> **Records supplied**

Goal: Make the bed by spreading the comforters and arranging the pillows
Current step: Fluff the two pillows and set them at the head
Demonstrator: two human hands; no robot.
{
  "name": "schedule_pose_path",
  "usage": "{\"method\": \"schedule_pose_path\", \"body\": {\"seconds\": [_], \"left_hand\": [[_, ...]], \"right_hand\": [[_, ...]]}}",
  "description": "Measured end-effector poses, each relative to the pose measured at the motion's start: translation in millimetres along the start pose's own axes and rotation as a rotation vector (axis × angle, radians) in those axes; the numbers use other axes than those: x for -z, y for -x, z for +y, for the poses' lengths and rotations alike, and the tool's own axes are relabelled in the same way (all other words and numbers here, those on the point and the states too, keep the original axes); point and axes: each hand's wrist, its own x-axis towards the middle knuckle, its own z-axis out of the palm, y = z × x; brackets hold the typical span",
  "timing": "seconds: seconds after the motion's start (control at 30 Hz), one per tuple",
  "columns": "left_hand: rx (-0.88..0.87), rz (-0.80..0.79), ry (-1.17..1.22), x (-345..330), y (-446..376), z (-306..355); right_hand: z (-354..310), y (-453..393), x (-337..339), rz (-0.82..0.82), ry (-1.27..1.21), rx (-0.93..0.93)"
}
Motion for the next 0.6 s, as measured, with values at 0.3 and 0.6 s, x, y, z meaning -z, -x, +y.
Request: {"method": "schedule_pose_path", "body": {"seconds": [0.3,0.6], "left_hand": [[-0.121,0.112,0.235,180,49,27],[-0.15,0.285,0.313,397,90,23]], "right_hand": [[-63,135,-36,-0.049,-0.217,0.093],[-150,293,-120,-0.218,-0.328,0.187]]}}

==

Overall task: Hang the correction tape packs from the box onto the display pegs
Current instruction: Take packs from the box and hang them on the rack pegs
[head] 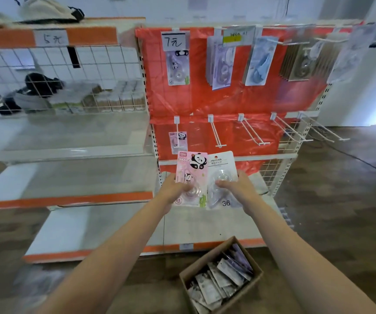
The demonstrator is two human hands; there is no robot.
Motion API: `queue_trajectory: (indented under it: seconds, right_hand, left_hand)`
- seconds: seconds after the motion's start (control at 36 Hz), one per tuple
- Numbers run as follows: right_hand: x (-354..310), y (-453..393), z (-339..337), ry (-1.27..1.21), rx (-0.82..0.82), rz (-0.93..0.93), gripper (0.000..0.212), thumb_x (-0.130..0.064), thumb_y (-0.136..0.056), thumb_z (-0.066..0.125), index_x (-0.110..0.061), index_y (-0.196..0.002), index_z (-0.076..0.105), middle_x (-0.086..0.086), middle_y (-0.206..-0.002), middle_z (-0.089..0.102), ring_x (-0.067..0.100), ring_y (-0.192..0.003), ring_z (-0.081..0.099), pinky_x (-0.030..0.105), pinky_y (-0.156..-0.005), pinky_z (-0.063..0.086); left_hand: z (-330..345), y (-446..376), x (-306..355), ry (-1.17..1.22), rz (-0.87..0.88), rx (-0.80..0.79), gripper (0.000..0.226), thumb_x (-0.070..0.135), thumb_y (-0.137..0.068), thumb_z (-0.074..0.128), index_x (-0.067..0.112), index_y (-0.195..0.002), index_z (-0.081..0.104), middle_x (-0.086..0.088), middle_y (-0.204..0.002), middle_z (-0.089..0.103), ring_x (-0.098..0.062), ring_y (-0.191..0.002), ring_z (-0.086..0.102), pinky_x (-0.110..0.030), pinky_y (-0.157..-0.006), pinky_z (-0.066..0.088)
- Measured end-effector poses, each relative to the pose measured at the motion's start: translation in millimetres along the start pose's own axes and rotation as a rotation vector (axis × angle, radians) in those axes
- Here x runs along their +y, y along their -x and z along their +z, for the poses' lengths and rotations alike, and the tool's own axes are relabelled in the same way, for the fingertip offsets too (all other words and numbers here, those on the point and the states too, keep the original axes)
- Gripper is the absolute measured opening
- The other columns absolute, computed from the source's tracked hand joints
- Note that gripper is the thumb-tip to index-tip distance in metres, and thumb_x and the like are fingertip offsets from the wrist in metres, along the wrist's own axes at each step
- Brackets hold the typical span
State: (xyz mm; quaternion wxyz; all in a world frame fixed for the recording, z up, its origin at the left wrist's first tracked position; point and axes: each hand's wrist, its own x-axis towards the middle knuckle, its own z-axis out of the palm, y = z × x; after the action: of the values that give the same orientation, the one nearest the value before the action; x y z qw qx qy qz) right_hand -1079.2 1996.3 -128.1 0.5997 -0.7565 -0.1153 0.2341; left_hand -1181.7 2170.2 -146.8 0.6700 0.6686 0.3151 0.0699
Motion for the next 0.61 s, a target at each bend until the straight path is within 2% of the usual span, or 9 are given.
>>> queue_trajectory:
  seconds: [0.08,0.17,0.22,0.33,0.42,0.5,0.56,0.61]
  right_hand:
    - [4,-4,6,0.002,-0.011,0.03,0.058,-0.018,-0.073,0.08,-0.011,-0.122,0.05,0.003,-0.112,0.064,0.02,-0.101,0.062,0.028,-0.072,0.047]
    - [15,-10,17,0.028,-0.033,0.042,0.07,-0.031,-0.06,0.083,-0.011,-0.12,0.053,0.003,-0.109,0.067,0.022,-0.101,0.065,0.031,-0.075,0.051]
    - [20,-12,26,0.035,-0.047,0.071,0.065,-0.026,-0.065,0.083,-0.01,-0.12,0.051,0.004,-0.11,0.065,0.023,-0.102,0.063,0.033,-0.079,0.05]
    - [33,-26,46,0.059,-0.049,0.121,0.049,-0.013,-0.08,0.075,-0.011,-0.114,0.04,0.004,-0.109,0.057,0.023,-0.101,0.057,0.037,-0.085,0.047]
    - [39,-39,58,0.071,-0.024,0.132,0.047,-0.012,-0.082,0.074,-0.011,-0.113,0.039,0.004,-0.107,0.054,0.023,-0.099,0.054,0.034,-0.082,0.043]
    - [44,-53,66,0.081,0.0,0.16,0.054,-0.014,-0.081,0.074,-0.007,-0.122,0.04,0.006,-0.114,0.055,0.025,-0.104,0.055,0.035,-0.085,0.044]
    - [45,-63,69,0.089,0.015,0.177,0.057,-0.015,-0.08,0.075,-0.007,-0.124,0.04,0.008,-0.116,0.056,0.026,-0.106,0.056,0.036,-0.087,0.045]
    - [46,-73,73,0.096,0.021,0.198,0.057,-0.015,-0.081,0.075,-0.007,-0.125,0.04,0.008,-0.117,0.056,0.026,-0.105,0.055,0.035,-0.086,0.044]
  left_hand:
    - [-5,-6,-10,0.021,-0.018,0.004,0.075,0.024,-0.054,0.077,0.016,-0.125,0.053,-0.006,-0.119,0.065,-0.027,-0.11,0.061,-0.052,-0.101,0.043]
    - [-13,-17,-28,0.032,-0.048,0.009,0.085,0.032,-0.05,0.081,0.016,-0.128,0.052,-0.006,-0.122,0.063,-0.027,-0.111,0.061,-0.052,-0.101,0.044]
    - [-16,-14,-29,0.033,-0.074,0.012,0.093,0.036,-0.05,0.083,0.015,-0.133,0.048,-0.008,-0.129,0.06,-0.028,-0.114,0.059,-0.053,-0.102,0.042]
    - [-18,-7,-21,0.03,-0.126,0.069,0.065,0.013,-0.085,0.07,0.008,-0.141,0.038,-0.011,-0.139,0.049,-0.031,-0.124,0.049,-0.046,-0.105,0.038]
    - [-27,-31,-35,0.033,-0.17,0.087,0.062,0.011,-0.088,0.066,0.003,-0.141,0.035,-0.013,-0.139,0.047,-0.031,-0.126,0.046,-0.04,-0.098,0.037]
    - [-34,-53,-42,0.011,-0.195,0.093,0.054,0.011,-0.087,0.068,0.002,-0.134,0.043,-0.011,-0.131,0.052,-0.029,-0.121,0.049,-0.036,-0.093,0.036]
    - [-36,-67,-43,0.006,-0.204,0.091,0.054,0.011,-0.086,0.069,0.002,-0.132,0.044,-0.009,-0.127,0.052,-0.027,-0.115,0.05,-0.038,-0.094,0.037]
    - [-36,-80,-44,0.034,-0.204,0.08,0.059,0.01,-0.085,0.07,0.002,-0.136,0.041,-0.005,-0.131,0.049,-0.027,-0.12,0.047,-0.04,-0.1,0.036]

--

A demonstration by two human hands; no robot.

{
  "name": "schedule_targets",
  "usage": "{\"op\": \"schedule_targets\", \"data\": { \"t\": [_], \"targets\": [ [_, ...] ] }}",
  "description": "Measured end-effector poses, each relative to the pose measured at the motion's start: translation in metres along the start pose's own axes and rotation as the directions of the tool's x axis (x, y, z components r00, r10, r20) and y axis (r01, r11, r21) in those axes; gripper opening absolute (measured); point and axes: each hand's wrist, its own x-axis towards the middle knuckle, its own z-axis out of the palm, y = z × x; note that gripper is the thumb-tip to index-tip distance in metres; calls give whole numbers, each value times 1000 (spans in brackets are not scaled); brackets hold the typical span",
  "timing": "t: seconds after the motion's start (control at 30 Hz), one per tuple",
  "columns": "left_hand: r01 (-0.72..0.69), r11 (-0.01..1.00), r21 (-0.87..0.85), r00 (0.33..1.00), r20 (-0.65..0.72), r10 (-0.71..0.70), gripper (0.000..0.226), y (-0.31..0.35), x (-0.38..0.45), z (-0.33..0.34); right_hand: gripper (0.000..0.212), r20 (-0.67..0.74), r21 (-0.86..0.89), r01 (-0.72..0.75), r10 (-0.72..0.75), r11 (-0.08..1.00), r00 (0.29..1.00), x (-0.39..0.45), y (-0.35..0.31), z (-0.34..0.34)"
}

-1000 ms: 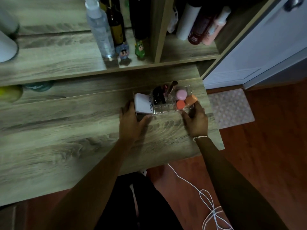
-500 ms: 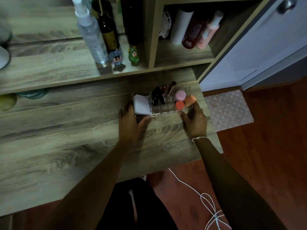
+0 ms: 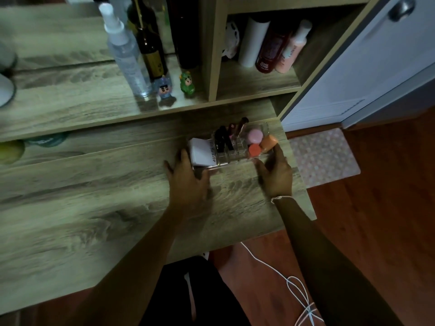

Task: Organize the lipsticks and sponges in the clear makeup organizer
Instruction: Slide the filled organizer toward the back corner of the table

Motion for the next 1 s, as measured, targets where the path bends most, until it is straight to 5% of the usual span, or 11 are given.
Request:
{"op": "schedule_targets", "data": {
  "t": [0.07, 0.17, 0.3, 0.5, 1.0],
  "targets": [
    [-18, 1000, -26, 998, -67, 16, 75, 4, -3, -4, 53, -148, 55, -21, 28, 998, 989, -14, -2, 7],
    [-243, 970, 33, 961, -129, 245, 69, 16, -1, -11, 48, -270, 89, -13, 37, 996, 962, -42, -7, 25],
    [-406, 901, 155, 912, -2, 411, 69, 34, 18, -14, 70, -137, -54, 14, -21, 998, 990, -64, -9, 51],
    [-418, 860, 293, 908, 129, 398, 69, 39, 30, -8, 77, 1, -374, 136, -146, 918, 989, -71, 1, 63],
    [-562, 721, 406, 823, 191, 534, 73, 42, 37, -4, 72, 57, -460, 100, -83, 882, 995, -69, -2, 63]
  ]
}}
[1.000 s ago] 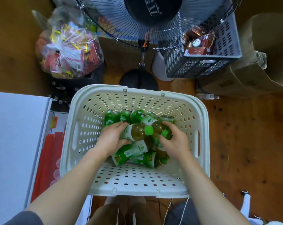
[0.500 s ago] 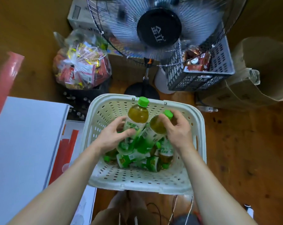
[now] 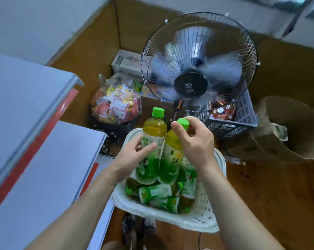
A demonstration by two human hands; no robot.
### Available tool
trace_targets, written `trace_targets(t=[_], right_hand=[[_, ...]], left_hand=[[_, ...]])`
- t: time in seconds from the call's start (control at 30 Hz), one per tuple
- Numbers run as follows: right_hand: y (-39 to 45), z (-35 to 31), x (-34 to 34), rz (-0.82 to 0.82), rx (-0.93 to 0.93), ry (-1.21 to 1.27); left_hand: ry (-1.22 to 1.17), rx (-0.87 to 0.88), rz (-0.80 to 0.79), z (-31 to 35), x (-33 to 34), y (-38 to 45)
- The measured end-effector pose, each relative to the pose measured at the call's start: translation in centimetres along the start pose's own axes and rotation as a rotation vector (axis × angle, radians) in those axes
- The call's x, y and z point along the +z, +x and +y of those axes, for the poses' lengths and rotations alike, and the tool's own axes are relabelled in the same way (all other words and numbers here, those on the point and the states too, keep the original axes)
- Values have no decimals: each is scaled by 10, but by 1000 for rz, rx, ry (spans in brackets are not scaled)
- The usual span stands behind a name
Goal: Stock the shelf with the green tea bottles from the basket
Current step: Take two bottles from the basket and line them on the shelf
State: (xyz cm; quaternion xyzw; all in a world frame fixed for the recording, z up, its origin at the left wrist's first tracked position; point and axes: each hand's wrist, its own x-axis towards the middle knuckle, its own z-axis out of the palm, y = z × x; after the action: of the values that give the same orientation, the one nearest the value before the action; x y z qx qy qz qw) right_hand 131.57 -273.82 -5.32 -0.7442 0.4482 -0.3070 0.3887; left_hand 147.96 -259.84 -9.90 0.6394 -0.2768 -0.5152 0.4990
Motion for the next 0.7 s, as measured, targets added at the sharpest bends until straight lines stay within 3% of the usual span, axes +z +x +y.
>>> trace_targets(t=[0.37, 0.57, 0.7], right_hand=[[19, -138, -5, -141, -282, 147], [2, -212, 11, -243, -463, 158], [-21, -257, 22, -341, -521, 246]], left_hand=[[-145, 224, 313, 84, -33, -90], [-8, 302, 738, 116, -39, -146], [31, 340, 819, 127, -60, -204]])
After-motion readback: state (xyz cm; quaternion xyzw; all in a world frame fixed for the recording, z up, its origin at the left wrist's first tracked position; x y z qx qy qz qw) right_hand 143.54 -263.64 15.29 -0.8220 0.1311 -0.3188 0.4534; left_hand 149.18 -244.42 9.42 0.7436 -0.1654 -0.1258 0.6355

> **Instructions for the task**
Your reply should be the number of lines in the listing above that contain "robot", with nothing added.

> **Output for this task**
4